Overloaded operations that will evaluate the promise:
__str__(), __repr__(), __cmp__().
evaluate()
celery.utils.repeatlast(it)

Iterate over all elements in the iterator, and when its exhausted yield the last value infinitely.

celery.utils.retry_over_time(fun, catch, args=[], kwargs={}, errback=<function noop at 0x4741320>, max_retries=None, interval_start=2, interval_step=2, interval_max=30)

Retry the function over and over until max retries is exceeded.

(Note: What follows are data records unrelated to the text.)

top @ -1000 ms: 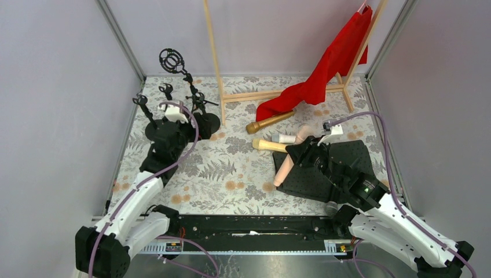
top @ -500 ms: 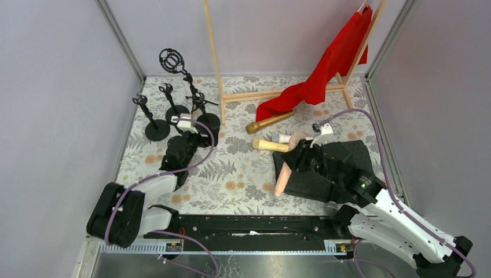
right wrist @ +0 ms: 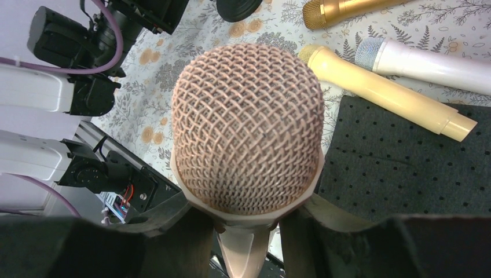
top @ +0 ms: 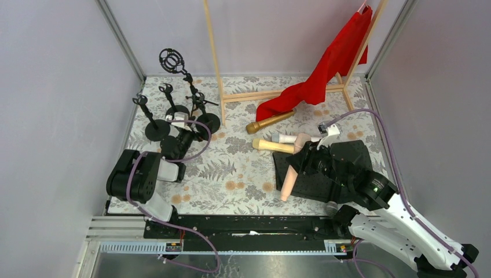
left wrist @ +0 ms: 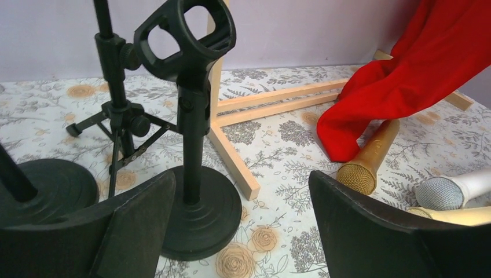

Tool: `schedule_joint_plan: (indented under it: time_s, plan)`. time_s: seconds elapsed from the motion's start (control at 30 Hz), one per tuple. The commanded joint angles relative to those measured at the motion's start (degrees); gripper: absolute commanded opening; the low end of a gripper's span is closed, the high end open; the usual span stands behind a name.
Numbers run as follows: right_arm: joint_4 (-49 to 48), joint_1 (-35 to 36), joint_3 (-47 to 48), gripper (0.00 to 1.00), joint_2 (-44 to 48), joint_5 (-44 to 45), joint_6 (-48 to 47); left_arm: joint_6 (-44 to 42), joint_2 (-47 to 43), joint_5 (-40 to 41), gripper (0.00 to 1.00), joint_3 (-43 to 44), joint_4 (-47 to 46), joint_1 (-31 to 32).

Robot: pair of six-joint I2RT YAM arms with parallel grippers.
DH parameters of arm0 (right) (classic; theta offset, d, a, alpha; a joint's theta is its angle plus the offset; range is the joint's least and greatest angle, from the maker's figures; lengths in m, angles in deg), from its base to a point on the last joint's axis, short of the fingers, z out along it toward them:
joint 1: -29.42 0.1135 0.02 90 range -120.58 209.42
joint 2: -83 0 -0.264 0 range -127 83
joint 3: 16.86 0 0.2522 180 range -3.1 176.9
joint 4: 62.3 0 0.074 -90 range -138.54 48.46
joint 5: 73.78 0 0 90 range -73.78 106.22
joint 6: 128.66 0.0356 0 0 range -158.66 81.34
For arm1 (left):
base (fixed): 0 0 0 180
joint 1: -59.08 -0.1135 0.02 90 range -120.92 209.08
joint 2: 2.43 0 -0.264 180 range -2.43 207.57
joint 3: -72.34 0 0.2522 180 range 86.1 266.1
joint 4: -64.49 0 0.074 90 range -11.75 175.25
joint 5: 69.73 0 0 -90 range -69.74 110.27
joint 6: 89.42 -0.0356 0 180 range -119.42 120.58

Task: Attach the microphones to the stand

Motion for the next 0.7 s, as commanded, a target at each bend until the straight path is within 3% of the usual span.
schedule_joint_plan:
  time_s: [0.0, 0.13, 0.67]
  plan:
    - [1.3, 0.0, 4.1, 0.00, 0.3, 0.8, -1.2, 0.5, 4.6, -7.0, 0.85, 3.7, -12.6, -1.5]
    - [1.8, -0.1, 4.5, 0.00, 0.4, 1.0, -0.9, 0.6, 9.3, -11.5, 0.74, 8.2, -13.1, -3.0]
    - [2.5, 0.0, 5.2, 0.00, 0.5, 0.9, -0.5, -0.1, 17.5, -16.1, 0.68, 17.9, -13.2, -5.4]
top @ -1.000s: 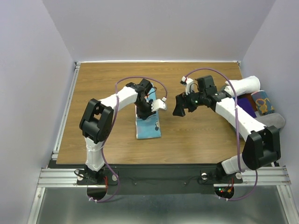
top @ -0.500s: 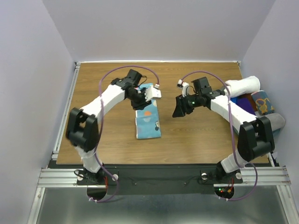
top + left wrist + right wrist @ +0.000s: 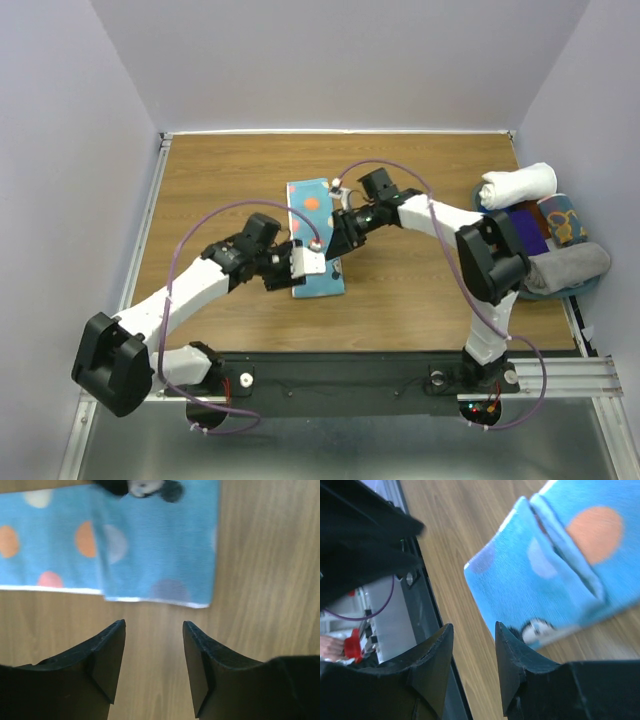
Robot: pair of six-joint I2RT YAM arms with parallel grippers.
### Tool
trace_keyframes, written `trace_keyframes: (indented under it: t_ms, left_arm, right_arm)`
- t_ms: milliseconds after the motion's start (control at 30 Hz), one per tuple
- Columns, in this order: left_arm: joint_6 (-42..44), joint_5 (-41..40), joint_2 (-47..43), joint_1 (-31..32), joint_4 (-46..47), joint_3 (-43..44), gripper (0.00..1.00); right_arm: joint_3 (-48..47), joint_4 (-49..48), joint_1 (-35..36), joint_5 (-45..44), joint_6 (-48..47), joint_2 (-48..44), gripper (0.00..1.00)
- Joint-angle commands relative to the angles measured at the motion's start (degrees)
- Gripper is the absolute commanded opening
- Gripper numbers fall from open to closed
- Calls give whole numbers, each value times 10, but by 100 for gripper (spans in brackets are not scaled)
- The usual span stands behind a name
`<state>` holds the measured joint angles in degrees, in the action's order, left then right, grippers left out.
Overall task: Roll the towels
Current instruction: Roll the towel
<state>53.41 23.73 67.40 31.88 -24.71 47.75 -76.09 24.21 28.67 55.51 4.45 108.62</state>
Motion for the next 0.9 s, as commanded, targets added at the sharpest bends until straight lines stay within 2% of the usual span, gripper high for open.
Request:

For each retry we sleep a for a while before we try again, this interval is increased for every retry until the max seconds is reached.

Parameters:
  • fun – The function to try
  • catch – Exceptions to catch, can be either tuple or a single exception class.
  • args – Positional arguments passed on to the function.
  • kwargs – Keyword arguments passed on to the function.
  • errback – Callback for when an exception in catch is raised. The callback must take two arguments: exc and interval, where exc is the exception instance, and interval is the time in seconds to sleep next..
  • max_retries – Maximum number of retries before we give up. If this is not set, we will retry forever.
  • interval_start – How long (in seconds) we start sleeping between retries.
  • interval_step – By how much the interval is increased for each retry.
  • interval_max – Maximum number of seconds to sleep between retries.
celery.utils.truncate_text(text, maxlen=128, suffix='...')

Truncates text to a maximum number of characters.